As with so many other things, the early designs were driven by memory constraints. The FORTRAN compiler for the IBM 1401 ran on a system where 30,000 characters of memory was the expensive high-end option. Each step had to maintain as little state as possible and produce streaming output, reading a paper tape or deck of punch cards (if you had bought the really expensive options) and producing output on another tape or deck of cards, which could be consumed by the next step. Splitting the toolchain pipeline like this made it possible to build compilers. This was still a constraint on the PDP-7 and so ended up being baked into the C model (e.g. allowing the C preprocessor to be a separate program, the C symbol resolution model that only searches backwards so you can stream the output from cpp through cc and cc only needs to maintain a symbol table for declarations that it’s seen and state for the current function, streaming assembly for each statement out one at a time if it isn’t doing optimisation).
Modern toolchains have quite different layering. The assembler step is entirely pointless. The compiler must have an internal data structure representing the instruction set, generating a sequence of encoded instructions in binary form is not any harder than generating a text serialisation. As a result, LLVM skips this intermediate step entirely. With LTO, the late stages of the compiler all live in the linker.

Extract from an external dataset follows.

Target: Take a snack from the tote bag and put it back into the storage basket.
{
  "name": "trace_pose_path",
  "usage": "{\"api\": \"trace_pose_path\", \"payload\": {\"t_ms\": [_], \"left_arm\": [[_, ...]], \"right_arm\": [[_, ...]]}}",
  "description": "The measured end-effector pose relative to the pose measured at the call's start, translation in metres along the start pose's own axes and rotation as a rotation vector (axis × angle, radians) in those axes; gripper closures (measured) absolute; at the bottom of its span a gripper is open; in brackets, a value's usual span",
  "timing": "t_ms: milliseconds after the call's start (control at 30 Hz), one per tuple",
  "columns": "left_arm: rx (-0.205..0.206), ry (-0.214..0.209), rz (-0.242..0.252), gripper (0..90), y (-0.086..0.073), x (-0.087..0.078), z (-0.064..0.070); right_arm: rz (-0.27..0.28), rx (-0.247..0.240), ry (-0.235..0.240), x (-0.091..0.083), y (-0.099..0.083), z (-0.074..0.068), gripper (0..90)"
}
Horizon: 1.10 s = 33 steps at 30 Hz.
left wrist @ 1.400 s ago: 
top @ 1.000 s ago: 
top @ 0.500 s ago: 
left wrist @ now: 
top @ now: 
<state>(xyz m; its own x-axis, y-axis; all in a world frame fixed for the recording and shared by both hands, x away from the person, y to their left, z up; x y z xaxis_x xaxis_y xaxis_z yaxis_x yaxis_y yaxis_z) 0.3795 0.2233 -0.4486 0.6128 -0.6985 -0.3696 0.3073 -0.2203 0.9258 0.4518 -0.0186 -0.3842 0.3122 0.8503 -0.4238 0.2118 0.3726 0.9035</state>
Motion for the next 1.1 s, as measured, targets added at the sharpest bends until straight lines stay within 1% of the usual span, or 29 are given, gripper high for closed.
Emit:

If a new language doesn’t have the same file-is-compilation-unit abstraction, it’s possible to combine a lot of these steps and gain some optimisation advantages without losing the ability to do parallel compilation.
The assembler step is entirely pointless.
The assembler step is entirely pointless.
However, having the option to emit assembler is very useful every so often. Being able to reliably disassemble binaries is useful, too, but disassembly doesn’t preserve all of the information, especially if you’re tracking down a bug which only appears in release builds, as opposed to debugging builds.
That’s true, though if you were to design the output specifically for that purpose, it would likely be more verbose than the assembler that compilers generate. The LLVM MCInst dumps are often more interesting for understanding behaviour of the generated code. It includes things like which values are undefined (when the compiler is just reusing a register or stack slot because it’s allowed to use any value and so the generated assembly will just have register reads that don’t make sense) and the expected data flow. The pre-regalloc MCInst dumps are sometimes the most informative. If assembly output is intended for debugging, rather than as part of the compilation flow, there’s a lot that you can do.
GCC does have an -fverbose-asm flag that provides a fair amount of extra information interspersed with the generated assembly (source lines, temporary-value numbers…), for what it’s worth. (And if you really want to get into its guts there are of course lots of -fdump-* options to inspect its IR at whatever point you choose.)